• Problem statement: Using the entries below, output each line exactly from the first through the one that contains "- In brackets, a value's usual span".

• Material provided:
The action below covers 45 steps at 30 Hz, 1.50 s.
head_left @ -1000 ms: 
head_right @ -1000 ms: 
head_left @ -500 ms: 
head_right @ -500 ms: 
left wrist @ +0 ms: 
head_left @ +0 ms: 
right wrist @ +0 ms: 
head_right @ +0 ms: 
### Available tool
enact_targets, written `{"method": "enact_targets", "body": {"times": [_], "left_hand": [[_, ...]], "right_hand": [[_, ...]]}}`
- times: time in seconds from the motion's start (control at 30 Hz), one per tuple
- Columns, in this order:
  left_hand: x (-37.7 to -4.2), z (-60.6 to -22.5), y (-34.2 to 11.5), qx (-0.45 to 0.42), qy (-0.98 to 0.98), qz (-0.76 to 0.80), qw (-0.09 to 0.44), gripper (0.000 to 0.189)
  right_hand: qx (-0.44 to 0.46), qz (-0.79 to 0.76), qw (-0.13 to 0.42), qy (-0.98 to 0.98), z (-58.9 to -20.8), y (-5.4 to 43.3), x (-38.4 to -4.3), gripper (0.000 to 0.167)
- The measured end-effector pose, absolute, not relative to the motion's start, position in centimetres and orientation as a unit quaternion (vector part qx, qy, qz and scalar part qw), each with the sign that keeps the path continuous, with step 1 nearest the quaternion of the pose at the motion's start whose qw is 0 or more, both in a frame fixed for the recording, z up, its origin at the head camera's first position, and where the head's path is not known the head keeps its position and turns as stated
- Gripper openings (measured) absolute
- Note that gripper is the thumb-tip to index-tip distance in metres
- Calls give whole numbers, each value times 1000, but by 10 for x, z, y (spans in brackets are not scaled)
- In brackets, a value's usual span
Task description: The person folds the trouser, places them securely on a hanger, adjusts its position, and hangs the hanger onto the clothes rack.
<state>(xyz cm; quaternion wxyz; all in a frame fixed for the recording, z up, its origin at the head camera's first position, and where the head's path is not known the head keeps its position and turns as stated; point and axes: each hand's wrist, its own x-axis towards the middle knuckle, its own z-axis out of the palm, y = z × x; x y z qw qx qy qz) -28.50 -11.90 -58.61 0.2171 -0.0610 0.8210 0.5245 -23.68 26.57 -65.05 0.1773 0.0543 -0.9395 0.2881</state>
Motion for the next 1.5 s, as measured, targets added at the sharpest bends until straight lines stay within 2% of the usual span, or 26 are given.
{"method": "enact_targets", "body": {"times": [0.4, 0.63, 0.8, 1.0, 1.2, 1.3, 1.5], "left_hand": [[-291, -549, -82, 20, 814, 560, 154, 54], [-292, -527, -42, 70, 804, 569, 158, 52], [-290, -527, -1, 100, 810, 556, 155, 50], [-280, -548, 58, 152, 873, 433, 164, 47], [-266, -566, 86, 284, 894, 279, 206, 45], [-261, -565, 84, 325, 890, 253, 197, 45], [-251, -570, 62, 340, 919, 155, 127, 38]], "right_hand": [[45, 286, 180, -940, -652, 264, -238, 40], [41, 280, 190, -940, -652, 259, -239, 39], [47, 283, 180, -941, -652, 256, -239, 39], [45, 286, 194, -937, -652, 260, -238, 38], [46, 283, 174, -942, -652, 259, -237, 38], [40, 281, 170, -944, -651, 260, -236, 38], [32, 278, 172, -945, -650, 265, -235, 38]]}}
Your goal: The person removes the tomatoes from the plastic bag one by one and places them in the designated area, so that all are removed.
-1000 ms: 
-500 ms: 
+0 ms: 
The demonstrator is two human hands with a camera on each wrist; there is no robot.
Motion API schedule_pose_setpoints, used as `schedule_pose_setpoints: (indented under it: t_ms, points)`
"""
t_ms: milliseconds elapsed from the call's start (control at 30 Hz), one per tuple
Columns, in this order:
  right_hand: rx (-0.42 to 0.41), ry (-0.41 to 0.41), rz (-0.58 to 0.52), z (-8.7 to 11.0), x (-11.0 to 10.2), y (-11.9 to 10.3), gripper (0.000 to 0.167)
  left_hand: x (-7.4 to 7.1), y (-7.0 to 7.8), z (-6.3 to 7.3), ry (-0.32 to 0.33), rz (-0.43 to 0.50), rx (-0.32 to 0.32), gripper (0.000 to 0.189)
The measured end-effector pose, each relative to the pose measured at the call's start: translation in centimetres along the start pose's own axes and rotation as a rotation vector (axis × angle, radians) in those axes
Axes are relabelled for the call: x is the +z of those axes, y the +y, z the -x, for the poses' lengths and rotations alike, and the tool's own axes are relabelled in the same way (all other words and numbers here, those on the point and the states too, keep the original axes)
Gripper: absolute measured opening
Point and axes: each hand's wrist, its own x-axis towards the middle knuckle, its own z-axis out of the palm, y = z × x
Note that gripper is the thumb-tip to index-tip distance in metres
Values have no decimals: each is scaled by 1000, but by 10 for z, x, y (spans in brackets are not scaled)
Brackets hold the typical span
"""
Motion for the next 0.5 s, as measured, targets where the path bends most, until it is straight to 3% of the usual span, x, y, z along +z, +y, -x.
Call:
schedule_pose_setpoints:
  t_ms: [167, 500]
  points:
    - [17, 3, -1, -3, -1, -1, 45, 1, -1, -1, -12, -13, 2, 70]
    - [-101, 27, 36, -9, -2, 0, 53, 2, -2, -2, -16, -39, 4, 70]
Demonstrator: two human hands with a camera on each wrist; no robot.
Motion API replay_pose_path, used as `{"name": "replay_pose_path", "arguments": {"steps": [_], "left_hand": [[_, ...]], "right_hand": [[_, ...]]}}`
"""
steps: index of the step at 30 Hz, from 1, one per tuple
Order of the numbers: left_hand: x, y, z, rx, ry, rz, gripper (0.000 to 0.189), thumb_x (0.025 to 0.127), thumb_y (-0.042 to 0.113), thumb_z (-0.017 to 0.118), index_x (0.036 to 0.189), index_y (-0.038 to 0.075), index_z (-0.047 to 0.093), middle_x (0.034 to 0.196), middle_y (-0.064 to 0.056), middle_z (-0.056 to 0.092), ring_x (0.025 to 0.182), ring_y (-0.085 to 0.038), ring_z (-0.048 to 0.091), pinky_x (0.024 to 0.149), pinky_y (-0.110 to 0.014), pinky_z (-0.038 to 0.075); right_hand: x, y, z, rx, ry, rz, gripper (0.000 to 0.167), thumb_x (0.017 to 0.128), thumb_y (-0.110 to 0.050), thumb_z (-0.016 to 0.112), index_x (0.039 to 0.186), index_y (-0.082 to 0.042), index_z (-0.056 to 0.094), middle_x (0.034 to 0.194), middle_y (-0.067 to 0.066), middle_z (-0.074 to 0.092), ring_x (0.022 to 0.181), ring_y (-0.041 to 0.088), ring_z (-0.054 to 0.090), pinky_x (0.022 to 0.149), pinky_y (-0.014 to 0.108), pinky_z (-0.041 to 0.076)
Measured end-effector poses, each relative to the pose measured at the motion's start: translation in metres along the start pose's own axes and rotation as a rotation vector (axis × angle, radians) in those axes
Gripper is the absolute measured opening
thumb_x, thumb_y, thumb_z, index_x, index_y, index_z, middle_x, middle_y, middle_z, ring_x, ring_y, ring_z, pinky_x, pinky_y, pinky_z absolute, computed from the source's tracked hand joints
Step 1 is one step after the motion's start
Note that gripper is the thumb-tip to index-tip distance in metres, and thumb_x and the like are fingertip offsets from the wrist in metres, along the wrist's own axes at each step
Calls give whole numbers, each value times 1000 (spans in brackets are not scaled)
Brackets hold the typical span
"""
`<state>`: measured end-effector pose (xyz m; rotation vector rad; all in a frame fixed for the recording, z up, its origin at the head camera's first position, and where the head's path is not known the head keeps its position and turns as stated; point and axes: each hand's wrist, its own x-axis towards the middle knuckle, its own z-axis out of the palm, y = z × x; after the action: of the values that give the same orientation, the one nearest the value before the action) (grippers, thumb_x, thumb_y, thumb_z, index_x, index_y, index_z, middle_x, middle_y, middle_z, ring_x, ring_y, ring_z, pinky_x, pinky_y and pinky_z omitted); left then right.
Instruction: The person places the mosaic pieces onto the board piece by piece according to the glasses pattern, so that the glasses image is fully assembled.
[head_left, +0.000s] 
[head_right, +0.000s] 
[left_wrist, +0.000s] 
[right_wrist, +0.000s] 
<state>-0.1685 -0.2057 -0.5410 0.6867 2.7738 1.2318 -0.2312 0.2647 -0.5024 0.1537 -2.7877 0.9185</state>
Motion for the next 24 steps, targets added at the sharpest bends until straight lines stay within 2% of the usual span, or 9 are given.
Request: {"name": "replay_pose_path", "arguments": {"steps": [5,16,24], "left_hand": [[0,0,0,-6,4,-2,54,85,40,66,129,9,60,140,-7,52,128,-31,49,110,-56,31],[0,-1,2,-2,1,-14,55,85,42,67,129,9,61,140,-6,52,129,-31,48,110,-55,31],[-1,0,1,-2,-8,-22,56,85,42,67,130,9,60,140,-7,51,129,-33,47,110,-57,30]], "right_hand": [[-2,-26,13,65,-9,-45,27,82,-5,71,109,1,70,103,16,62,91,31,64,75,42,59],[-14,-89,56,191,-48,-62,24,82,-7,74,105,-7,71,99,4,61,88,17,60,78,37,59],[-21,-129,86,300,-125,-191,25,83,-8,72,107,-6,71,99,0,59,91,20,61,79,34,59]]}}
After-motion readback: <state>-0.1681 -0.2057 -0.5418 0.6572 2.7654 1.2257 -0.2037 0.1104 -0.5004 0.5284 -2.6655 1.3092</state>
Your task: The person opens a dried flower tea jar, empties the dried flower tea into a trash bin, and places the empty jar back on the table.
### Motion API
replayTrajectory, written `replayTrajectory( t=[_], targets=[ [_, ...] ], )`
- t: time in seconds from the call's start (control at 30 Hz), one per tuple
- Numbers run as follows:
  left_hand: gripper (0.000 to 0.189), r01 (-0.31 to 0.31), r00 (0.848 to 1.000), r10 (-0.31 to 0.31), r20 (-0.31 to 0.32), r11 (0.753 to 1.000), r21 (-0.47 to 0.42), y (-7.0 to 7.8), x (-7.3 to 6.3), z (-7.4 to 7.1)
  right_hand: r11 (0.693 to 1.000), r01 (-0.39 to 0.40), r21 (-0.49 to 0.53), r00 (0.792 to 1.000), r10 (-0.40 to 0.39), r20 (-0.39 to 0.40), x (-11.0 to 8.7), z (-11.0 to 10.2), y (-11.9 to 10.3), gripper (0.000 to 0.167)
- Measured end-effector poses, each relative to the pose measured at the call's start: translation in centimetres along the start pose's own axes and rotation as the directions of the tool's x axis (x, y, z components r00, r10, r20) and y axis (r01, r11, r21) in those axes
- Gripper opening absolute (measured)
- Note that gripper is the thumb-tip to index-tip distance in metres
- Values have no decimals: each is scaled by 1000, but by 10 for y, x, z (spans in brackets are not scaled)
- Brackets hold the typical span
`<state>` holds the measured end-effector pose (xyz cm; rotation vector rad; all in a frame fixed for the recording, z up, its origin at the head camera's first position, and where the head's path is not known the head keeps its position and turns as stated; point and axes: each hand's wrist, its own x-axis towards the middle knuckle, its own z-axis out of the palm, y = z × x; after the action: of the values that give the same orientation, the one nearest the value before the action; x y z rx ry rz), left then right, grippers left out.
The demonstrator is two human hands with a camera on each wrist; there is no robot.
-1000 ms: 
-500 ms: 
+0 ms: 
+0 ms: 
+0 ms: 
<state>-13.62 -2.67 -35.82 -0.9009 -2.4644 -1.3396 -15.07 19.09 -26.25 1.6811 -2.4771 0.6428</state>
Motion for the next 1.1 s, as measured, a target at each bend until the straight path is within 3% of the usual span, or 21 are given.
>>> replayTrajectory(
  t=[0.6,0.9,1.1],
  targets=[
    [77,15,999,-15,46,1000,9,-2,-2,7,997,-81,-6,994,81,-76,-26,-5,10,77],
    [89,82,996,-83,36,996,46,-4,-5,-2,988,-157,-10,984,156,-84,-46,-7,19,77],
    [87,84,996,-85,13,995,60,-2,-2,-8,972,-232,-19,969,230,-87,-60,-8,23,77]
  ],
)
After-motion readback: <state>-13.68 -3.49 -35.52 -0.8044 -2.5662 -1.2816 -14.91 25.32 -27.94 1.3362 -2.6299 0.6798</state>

• Your solution:
The action below covers 45 steps at 30 Hz, 1.50 s.
head_left @ -1000 ms: 
head_right @ -1000 ms: 
head_left @ -500 ms: 
head_right @ -500 ms: 
left wrist @ +0 ms: 
head_left @ +0 ms: 
right wrist @ +0 ms: 
head_right @ +0 ms: 
### Available tool
enact_targets, written `{"method": "enact_targets", "body": {"times": [_], "left_hand": [[_, ...]], "right_hand": [[_, ...]]}}`
- times: time in seconds from the motion's start (control at 30 Hz), one per tuple
- Columns, in this order:
  left_hand: x (-37.7 to -4.2), z (-60.6 to -22.5), y (-34.2 to 11.5), qx (-0.45 to 0.42), qy (-0.98 to 0.98), qz (-0.76 to 0.80), qw (-0.09 to 0.44), gripper (0.000 to 0.189)
  right_hand: qx (-0.44 to 0.46), qz (-0.79 to 0.76), qw (-0.13 to 0.42), qy (-0.98 to 0.98), z (-58.9 to -20.8), y (-5.4 to 43.3), x (-38.4 to -4.3), gripper (0.000 to 0.167)
- The measured end-effector pose, absolute, not relative to the motion's start, position in centimetres and orientation as a unit quaternion (vector part qx, qy, qz and scalar part qw), each with the sign that keeps the path continuous, with step 1 nearest the quaternion of the pose at the motion's start whose qw is 0 or more, both in a frame fixed for the recording, z up, its origin at the head camera's first position, and where the head's path is not known the head keeps its position and turns as stated
- Gripper openings (measured) absolute
- Note that gripper is the thumb-tip to index-tip distance in metres
- Calls give whole numbers, each value times 1000, but by 10 for x, z, y (spans in brackets are not scaled)
- In brackets, a value's usual span

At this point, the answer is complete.